▸ **EXERCISE MATERIALS**:
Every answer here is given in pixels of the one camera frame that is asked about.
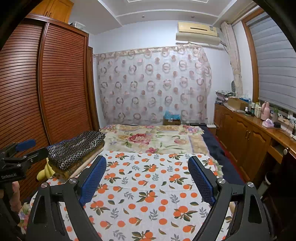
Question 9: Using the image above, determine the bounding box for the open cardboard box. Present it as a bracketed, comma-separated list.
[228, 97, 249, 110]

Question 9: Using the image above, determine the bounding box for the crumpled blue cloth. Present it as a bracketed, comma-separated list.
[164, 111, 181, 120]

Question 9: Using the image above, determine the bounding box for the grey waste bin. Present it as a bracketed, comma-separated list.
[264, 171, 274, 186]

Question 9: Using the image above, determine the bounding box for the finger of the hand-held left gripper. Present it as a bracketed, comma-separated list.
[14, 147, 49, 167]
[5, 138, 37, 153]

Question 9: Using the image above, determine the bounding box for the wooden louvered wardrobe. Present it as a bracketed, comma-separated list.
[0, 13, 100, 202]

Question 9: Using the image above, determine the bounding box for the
...
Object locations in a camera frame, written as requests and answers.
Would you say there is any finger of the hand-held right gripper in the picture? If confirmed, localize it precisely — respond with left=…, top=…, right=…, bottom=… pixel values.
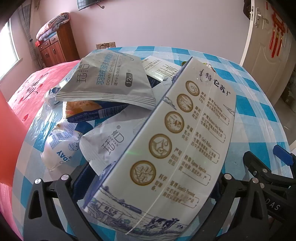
...
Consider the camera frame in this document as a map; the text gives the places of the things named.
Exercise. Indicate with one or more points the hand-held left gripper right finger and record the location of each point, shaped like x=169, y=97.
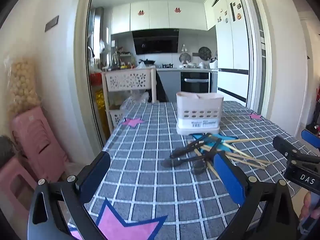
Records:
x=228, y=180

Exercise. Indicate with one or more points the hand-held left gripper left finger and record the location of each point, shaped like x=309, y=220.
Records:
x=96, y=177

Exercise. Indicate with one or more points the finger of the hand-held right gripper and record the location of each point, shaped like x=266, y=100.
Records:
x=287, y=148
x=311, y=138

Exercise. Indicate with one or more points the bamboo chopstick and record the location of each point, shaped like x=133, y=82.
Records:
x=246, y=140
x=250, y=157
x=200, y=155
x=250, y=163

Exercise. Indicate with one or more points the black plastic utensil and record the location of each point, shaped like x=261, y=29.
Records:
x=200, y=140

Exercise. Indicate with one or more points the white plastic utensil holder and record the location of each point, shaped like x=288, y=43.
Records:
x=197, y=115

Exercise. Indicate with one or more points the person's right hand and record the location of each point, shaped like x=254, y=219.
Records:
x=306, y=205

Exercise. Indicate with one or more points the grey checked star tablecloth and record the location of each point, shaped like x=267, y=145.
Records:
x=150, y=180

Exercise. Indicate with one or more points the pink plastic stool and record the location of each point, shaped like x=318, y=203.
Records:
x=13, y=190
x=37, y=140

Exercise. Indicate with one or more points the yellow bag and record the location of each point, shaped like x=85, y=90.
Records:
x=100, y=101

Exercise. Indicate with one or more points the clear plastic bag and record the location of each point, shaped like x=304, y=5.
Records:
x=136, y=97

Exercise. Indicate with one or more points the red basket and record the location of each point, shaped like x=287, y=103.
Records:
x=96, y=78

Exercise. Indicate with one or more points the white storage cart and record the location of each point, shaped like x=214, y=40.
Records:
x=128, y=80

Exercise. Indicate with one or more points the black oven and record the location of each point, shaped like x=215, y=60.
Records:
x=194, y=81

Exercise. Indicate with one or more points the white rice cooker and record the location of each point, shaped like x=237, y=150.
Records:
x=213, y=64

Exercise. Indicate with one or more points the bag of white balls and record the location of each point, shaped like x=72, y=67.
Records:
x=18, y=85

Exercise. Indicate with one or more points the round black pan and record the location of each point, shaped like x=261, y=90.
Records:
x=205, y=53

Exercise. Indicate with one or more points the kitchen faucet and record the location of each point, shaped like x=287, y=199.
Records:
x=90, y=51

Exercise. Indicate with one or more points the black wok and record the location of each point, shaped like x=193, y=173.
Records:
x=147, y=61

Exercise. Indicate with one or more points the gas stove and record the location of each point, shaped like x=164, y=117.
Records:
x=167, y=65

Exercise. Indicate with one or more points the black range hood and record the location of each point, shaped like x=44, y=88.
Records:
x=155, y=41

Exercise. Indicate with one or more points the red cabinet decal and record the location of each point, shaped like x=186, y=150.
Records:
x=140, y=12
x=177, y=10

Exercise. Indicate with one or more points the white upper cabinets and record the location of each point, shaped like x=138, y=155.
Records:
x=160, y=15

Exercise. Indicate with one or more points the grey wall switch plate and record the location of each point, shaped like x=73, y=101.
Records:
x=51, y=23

▸ **PROBLEM DESCRIPTION**: Count up the lines in the listing that hold the word "plastic", and give that number only.

▸ **RESULT**: 4